The lawsuit cites a declining wolf population on POW, and states that the planned harvest of about 6,000 acres of old-growth rainforest would further injure wolves.
Larry Edwards of the Sitka Greenpeace office said the lawsuit focuses on what he calls the suppression of science in the Forest Service’s review of the timber project, “in not following through on formal declarations by wolf expert Dr. Dave Person whose done 22 years of research here on these wolves, in not following up on that and doing a supplemental EIS.”
The Forest Service released a Supplemental Information Report, or SIR, on the Big Thorne project last week. Tongass National Forest Supervisor Forrest Cole writes that he did consider Dave Person’s research for the SIR, and concluded that a Supplemental Environmental Impact Statement was not needed.
Cole acknowledges concerns about the wolf population, but writes that hunting and trapping regulations and enforcement would be the best protection for wolves.
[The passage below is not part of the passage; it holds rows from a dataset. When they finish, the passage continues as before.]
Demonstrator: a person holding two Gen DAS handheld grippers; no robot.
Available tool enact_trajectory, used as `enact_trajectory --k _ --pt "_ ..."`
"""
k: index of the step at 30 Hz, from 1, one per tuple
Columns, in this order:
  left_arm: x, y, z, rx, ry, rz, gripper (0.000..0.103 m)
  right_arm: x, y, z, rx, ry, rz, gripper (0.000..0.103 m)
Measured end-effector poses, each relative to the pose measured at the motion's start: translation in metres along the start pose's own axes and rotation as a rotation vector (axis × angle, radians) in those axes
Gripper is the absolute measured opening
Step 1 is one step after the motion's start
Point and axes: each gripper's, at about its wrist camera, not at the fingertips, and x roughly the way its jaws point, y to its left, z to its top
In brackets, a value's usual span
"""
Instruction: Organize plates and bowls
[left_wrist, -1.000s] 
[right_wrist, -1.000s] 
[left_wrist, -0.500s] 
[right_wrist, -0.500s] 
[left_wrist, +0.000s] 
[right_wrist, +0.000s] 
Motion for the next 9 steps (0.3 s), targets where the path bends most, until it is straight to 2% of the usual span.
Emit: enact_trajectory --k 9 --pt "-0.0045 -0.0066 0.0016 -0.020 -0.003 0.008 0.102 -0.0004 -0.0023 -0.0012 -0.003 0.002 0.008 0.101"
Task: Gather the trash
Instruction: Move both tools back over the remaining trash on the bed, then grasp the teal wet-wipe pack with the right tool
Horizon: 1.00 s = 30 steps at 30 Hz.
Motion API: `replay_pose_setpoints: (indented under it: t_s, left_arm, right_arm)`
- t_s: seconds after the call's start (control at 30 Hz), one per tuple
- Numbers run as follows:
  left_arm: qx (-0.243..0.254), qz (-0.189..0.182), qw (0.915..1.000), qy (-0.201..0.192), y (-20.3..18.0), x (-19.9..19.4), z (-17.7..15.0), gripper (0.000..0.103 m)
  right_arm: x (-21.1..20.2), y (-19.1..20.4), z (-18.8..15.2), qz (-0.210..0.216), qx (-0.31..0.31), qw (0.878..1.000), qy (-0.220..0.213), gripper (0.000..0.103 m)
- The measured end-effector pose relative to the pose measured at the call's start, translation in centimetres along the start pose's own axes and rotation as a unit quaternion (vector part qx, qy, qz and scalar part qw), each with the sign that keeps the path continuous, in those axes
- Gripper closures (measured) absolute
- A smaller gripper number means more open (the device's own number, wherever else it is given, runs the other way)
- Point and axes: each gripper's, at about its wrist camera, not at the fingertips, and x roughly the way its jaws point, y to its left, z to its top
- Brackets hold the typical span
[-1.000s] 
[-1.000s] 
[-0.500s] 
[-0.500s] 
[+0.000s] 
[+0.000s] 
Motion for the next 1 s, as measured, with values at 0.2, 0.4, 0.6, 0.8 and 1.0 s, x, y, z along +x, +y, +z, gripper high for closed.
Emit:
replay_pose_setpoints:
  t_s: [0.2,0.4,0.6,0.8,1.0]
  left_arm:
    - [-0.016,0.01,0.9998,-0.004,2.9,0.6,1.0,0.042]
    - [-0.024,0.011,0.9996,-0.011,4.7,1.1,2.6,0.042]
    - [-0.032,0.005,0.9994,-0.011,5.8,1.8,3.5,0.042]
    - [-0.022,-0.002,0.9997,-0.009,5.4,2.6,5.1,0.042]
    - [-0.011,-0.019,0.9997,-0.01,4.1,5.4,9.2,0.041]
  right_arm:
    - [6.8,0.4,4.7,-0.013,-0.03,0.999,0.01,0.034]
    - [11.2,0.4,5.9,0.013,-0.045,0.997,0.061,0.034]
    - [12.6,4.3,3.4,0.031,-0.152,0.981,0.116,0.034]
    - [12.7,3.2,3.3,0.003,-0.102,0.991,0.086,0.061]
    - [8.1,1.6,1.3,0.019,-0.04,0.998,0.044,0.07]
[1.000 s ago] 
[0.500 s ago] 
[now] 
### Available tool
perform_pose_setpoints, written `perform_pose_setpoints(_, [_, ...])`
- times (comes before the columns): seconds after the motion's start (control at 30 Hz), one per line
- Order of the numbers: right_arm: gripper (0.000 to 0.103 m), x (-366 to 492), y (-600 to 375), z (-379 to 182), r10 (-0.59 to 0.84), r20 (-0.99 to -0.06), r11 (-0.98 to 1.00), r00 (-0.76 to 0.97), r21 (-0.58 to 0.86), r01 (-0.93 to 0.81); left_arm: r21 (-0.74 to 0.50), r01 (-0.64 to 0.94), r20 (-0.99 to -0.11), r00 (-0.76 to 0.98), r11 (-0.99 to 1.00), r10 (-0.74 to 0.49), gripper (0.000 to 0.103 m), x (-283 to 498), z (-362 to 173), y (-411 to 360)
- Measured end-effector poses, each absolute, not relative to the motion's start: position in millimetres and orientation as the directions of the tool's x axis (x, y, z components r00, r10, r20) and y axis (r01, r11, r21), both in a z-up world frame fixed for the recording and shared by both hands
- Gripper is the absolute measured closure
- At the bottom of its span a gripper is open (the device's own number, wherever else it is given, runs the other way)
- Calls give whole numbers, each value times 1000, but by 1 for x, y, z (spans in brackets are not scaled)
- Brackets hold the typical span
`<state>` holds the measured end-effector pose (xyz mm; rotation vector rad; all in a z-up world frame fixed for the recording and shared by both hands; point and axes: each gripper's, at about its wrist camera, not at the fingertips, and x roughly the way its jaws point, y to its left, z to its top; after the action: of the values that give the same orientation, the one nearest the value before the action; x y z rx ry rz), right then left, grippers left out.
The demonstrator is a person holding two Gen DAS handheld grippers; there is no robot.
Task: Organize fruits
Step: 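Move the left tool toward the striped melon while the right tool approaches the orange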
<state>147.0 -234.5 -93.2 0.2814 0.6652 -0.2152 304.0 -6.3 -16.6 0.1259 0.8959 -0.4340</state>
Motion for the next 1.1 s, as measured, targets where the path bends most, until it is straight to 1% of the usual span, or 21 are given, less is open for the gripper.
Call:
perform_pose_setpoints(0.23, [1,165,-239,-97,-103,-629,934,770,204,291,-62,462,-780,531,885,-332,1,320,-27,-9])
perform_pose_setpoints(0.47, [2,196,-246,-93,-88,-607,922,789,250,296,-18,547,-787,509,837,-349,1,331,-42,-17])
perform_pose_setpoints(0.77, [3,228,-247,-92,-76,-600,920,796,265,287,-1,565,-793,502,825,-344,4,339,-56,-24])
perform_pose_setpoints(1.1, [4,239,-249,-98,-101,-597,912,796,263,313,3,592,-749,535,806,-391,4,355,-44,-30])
Edwards takes issue with that argument.
“It’s not just people going out and hunting under Fish and Game regulations, there’s also a lot of illegal take of wolves,” he said. “And that illegal take is related to the very high density of logging roads on the island.”
The proposed Big Thorne harvest would include up to 46 miles of new roads, and the opening or reconstruction of about 37 miles of road.
Another concern in the lawsuit is deer habitat. Edwards said it all works together.
“You have a dynamic here between wolves and deer and hunters and it’s all got to fit together somehow,” he said. “And it worked for a long, long time but due to the habitat loss and the added complexity of access that enables the illegal take of wolves from all the logging roads, it’s really upset that whole system.”
The plaintiffs named in the lawsuit are Forrest Cole, Alaska Regional Forester Beth Pendleton, Forest Service Chief Tom Tidwell and the U.S. Forest Service agency as a whole.
Another lawsuit seeking to stop the Big Thorne project was filed earlier by Earthjustice, representing the Juneau-based Southeast Alaska Conservation Council. That lawsuit also cites the potential negative impacts on deer and wolves.
Forest Service officials haven’t returned messages seeking comment on the court complaints. But, in an interview right after the Supplemental Information Report was released, Cole said he expected the SIR would generate lawsuits.